## [What this task involves]
Print every line of the data word for word.

## [Material for this task]

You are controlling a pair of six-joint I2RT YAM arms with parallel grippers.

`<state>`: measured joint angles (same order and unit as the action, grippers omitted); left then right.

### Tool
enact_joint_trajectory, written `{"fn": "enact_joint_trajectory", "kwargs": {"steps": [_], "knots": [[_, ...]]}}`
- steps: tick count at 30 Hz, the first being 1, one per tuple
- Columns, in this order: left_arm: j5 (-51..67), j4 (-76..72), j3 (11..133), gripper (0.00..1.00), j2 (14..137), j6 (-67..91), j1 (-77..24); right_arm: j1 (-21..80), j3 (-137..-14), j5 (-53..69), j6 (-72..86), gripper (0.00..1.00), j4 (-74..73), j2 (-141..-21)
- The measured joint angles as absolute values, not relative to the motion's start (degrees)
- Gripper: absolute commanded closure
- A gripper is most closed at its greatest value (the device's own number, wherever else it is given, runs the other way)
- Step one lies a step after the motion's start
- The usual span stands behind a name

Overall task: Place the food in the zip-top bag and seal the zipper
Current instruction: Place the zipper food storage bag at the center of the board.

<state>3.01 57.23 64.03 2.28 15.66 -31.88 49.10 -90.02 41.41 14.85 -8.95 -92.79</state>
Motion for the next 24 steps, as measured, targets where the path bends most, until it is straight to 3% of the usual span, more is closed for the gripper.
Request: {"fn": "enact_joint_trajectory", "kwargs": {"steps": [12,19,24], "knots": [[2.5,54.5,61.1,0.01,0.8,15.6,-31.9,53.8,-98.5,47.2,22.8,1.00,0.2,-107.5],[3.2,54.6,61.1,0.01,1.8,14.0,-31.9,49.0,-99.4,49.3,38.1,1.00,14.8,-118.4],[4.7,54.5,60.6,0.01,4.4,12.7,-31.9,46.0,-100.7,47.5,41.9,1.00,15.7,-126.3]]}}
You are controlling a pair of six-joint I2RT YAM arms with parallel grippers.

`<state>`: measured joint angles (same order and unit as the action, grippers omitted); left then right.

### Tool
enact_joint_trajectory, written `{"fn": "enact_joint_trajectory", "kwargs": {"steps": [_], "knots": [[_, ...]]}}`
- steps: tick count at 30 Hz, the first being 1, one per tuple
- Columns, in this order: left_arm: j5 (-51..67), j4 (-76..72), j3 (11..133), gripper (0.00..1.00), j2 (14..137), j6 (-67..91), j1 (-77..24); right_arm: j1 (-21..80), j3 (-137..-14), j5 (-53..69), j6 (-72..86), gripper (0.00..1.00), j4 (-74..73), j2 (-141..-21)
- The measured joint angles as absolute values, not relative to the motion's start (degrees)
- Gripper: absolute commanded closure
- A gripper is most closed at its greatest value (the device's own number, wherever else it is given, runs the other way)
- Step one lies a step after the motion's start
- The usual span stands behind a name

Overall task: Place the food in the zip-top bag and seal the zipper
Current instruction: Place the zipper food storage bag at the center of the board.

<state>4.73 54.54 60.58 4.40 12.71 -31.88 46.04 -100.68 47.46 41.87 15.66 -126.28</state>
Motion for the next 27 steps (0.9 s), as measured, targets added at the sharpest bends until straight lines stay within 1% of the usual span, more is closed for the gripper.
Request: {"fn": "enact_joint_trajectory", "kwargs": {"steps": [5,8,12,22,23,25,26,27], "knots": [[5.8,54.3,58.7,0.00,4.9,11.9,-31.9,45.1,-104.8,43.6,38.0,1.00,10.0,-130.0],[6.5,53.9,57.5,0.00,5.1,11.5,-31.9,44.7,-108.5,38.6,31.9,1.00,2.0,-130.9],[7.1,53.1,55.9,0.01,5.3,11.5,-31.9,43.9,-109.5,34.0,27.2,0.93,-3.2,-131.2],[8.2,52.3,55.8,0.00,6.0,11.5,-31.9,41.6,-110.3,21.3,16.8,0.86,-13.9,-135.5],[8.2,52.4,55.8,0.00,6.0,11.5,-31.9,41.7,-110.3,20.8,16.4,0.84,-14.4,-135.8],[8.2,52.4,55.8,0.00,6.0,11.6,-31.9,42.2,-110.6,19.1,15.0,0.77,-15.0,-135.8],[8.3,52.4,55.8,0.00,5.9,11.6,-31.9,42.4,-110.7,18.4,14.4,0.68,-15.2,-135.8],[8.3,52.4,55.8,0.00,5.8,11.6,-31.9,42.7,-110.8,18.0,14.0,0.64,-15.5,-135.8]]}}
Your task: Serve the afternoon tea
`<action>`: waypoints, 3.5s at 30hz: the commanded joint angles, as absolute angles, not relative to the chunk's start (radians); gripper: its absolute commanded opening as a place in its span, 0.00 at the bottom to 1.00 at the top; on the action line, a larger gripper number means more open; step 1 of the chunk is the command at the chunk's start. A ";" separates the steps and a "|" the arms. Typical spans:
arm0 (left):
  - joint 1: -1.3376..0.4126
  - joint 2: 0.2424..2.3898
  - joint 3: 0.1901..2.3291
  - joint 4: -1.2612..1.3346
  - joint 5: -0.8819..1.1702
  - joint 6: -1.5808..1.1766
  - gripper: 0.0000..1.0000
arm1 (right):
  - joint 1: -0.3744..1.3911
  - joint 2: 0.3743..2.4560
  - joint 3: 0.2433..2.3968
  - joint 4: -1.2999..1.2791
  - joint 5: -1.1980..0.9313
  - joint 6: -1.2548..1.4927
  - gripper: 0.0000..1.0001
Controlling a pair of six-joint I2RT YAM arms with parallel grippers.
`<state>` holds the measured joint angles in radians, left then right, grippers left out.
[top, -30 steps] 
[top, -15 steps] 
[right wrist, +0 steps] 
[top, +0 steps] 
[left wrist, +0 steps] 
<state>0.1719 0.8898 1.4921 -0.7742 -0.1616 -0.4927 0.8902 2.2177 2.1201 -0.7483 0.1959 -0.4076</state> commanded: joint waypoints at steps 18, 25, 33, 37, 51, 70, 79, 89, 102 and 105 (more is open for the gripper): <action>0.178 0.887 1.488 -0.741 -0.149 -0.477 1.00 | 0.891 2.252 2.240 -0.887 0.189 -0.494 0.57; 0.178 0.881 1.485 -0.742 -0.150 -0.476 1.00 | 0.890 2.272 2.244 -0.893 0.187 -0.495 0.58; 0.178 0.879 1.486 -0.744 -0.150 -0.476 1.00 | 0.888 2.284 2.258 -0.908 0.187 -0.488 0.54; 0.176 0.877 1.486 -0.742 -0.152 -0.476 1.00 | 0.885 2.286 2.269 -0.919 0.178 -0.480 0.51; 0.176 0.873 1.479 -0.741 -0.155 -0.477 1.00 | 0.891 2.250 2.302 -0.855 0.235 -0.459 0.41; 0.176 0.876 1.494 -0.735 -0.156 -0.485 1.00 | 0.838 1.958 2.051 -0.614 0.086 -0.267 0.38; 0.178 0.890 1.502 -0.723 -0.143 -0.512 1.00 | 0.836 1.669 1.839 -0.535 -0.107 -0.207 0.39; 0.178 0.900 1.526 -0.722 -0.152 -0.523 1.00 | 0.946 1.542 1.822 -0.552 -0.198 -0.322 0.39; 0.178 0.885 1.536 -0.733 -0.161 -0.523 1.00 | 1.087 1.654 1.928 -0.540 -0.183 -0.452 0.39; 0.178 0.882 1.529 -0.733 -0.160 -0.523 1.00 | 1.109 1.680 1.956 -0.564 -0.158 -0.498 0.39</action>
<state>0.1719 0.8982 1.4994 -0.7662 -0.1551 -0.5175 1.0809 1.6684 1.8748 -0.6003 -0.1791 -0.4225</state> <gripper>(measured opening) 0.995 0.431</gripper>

## [Your solution]
You are controlling a pair of six-joint I2RT YAM arms with parallel grippers.

`<state>`: measured joint angles (same order and unit as the action, grippers omitted); left then right.

### Tool
enact_joint_trajectory, written `{"fn": "enact_joint_trajectory", "kwargs": {"steps": [_], "knots": [[_, ...]]}}`
- steps: tick count at 30 Hz, the first being 1, one per tuple
- Columns, in this order: left_arm: j5 (-51..67), j4 (-76..72), j3 (11..133), gripper (0.00..1.00), j2 (14..137), j6 (-67..91), j1 (-77..24); right_arm: j1 (-21..80), j3 (-137..-14), j5 (-53..69), j6 (-72..86), gripper (0.00..1.00), j4 (-74..73), j2 (-141..-21)
- The measured joint angles as absolute values, not relative to the motion's start (degrees)
- Gripper: absolute commanded closure
- A gripper is most closed at its greatest value (the device's own number, wherever else it is given, runs the other way)
- Step one lies a step after the motion's start
- The usual span stands behind a name

Overall task: Place the food in the zip-top bag and seal the zipper
Current instruction: Place the zipper food storage bag at the center of the board.

<state>3.01 57.23 64.03 2.28 15.66 -31.88 49.10 -90.02 41.41 14.85 -8.95 -92.79</state>
Motion for the next 24 steps, as measured, targets where the path bends most, until it is straight to 3% of the usual span, more is closed for the gripper.
Request: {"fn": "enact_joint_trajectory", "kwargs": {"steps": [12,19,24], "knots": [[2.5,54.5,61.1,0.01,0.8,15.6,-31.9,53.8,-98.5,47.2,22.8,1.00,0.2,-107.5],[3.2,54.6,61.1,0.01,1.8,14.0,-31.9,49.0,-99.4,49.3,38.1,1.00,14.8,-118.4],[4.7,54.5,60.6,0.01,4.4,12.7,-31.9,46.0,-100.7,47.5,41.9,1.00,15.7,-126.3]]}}
You are controlling a pair of six-joint I2RT YAM arms with parallel grippers.

`<state>`: measured joint angles (same order and unit as the action, grippers omitted); left then right.

### Tool
enact_joint_trajectory, written `{"fn": "enact_joint_trajectory", "kwargs": {"steps": [_], "knots": [[_, ...]]}}`
- steps: tick count at 30 Hz, the first being 1, one per tuple
- Columns, in this order: left_arm: j5 (-51..67), j4 (-76..72), j3 (11..133), gripper (0.00..1.00), j2 (14..137), j6 (-67..91), j1 (-77..24); right_arm: j1 (-21..80), j3 (-137..-14), j5 (-53..69), j6 (-72..86), gripper (0.00..1.00), j4 (-74..73), j2 (-141..-21)
- The measured joint angles as absolute values, not relative to the motion's start (degrees)
- Gripper: absolute commanded closure
- A gripper is most closed at its greatest value (the device's own number, wherever else it is given, runs the other way)
- Step one lies a step after the motion's start
- The usual span stands behind a name

Overall task: Place the food in the zip-top bag and seal the zipper
Current instruction: Place the zipper food storage bag at the center of the board.

<state>4.73 54.54 60.58 4.40 12.71 -31.88 46.04 -100.68 47.46 41.87 15.66 -126.28</state>
Motion for the next 27 steps (0.9 s), as measured, targets added at the sharpest bends until straight lines stay within 1% of the usual span, more is closed for the gripper.
Request: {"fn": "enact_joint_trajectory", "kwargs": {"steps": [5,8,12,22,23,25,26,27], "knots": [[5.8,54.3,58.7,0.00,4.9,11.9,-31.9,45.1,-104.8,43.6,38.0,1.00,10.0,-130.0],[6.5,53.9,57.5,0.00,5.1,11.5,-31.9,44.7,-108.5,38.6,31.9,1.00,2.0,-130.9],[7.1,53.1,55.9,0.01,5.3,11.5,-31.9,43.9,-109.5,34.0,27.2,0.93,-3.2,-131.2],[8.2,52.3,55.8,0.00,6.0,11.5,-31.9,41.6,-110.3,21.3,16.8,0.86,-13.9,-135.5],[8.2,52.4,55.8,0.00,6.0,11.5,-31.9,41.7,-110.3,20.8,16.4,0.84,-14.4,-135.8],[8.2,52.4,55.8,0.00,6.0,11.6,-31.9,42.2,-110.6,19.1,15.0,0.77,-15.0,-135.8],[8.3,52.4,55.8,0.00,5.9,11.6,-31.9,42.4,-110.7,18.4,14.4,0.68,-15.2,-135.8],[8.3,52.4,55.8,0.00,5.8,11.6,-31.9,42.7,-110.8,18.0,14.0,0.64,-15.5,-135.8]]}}
Your task: Serve the afternoon tea
`<action>`: waypoints, 3.5s at 30hz: the commanded joint angles, as absolute angles, not relative to the chunk's start (radians); gripper: its absolute commanded opening as a place in its span, 0.00 at the bottom to 1.00 at the top; on the action line, a larger gripper number means more open; step 1 of the chunk is the command at the chunk's start. A ";" separates the steps and a "|" the arms. Typical spans:
arm0 (left):
  - joint 1: -1.3376..0.4126
  - joint 2: 0.2424..2.3898
  - joint 3: 0.1901..2.3291
  - joint 4: -1.2612..1.3346
  - joint 5: -0.8819..1.1702
  - joint 6: -1.5808..1.1766
  - gripper: 0.0000..1.0000
arm1 (right):
  - joint 1: -0.3744..1.3911
  - joint 2: 0.3743..2.4560
  - joint 3: 0.2433..2.3968
  - joint 4: -1.2999..1.2791
  - joint 5: -1.1980..0.9313
  - joint 6: -1.2548..1.4927
  - gripper: 0.0000..1.0001
Controlling a pair of six-joint I2RT YAM arms with parallel grippers.
`<state>` holds the measured joint angles in radians, left then right, grippers left out.
[top, -30 steps] 
[top, -15 steps] 
[right wrist, +0 steps] 
[top, +0 steps] 
[left wrist, +0 steps] 
<state>0.1719 0.8898 1.4921 -0.7742 -0.1616 -0.4927 0.8902 2.2177 2.1201 -0.7483 0.1959 -0.4076</state> commanded: joint waypoints at steps 18, 25, 33, 37, 51, 70, 79, 89, 102 and 105 (more is open for the gripper): <action>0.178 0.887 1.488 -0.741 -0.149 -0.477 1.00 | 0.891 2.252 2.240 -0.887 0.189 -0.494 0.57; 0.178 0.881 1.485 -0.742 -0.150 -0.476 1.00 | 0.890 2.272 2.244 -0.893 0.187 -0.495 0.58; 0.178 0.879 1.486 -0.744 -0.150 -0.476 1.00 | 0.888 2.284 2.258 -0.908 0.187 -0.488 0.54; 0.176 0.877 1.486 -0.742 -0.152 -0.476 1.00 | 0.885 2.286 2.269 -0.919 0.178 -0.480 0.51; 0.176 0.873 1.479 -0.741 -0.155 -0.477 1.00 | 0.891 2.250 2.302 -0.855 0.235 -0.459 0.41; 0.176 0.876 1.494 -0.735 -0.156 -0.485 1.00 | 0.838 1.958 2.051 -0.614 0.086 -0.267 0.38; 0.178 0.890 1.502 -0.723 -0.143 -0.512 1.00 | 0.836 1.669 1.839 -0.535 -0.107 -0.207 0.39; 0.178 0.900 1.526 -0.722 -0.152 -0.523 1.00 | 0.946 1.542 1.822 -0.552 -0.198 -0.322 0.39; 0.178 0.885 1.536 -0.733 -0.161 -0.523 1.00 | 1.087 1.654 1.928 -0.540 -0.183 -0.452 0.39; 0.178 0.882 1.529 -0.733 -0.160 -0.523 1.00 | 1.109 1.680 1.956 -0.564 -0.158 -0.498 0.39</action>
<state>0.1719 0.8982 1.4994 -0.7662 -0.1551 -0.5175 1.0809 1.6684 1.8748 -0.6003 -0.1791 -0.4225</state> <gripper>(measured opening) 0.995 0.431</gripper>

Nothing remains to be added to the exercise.